Iter-10/11 lost ~32 rows to this thrown exception. The new runner
catches the recoverable subclass of nav errors, settles on the
final URL, and re-runs the matrix's must_contain /
must_not_contain assertions against the recovered body. Rows
that bounced to /login get a diagnostic auth-redirect: reason
(cookie missing or expired) so the Coordinator can re-mint and
re-run instead of treating them as code bugs.
Usage
node tools/qa-loop/playwright-runner.js \
--matrix=/path/to/test-matrix.json \
--cookies=/path/to/cookies.txt \
--out=/tmp/iter-N-pw-results.jsonl \
--progress=/tmp/iter-N-progress.log \
[--filter-category=resources] \
[--filter-tier=viewer] \
[--deployment-id=sovereign-omantel.biz] \
[--timeout-ms=25000] \
[--networkidle-ms=4000] \
[--settle-ms=800] \
[--headed]
The runner emits one JSONL line per test row with these fields:
{
"id": "TC-226",
"category": "resources",
"method": "playwright",
"url": "https://...",
"verdict": "PASS",
"reason": "ok",
"http_code": 200,
"body_preview": "...",
"final_url": "https://...",
"recovered_from_nav_interrupt": false
}
final_url and recovered_from_nav_interrupt are new in iter-11 —
they let the Coordinator distinguish "the SPA bounced but landed on
the right page" (recovered=true, verdict=PASS) from "the SPA bounced
to /login because the cookie expired" (recovered=true, verdict=FAIL,
reason starts with auth-redirect:).
Tier-scoped runs (qa-loop iter-11 Cluster-A)

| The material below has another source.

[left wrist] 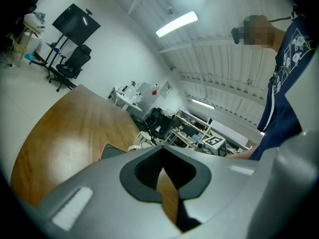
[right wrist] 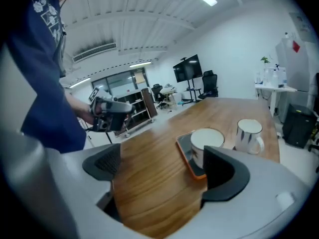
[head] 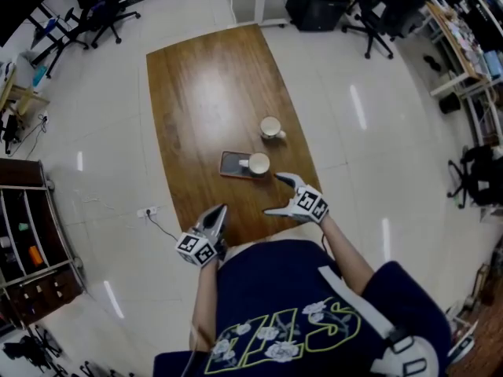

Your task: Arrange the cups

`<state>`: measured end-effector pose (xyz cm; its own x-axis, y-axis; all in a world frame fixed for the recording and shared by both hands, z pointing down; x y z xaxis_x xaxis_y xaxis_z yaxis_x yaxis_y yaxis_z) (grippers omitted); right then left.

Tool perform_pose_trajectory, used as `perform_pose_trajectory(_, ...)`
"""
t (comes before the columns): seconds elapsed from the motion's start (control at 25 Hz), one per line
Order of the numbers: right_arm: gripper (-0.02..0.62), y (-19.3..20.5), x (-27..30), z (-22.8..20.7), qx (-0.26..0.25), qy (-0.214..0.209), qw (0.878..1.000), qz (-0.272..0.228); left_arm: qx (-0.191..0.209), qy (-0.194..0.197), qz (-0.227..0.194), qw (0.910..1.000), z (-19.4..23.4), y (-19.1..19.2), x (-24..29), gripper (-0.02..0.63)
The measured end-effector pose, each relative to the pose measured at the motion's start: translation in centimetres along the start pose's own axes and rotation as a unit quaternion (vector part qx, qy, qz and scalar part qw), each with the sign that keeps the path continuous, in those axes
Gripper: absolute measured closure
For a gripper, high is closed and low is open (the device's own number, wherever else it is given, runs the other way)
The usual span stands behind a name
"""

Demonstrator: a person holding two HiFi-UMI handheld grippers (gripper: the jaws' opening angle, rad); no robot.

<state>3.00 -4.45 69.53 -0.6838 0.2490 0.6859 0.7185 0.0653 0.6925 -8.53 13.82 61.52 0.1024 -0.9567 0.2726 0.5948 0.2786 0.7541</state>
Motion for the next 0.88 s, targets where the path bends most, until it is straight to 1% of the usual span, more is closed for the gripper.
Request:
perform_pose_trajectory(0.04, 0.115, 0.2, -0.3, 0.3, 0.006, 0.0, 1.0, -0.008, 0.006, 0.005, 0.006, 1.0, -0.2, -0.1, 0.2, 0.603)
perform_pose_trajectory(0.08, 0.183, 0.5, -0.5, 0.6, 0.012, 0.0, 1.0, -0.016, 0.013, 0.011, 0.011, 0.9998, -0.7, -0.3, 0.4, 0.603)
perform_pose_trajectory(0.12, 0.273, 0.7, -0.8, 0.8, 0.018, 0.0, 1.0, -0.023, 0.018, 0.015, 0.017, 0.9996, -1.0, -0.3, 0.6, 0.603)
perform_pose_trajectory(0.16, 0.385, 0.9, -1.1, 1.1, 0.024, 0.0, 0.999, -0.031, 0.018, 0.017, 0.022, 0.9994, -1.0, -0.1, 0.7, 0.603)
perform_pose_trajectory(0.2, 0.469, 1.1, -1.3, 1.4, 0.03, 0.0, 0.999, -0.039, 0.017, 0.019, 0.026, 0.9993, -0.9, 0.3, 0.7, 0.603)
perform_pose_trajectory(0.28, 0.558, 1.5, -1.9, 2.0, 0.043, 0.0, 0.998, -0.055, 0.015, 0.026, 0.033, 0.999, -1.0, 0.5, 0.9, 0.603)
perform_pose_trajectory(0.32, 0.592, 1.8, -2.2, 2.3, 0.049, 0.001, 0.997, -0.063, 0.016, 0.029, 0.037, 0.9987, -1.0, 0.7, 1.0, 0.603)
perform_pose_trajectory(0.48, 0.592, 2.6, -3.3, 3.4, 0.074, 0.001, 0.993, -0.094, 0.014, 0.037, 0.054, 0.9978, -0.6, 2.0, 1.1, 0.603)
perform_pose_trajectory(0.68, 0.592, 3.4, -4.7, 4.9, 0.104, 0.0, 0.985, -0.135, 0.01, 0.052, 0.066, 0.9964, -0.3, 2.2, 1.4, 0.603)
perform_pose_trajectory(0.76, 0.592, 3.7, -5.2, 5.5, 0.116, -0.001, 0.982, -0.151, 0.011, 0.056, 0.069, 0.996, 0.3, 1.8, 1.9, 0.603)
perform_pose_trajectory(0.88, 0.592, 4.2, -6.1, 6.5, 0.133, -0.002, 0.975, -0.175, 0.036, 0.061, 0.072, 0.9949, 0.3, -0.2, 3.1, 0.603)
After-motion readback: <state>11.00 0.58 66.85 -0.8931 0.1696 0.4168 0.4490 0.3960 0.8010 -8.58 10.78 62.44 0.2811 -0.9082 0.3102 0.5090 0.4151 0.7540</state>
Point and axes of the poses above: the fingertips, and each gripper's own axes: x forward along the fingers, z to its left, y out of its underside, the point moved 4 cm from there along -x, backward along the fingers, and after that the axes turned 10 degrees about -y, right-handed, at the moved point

Pair this runner with the new POST /api/v1/auth/test-session
endpoint (catalyst-api auth_test_session.go) to assert the
matrix's tier-boundary 403/200 contract:
# 1. Mint a viewer-tier session into a fresh cookie jar
curl -fsS -c /tmp/viewer-cookies.txt -X POST \
https://console.omantel.biz/api/v1/auth/test-session?tier=viewer
# 2. Run only the viewer-tier rows of the matrix
node tools/qa-loop/playwright-runner.js \
--matrix=/path/to/test-matrix.json \
--cookies=/tmp/viewer-cookies.txt \
--filter-tier=viewer \
--out=/tmp/iter-12-viewer-results.jsonl
The endpoint is gated by CATALYST_TEST_SESSION_ENABLED=true and
returns 404 on production Sovereigns, so this flow only runs on
QA / chroot Sovereigns where qaFixtures.testSessionEnabled: true.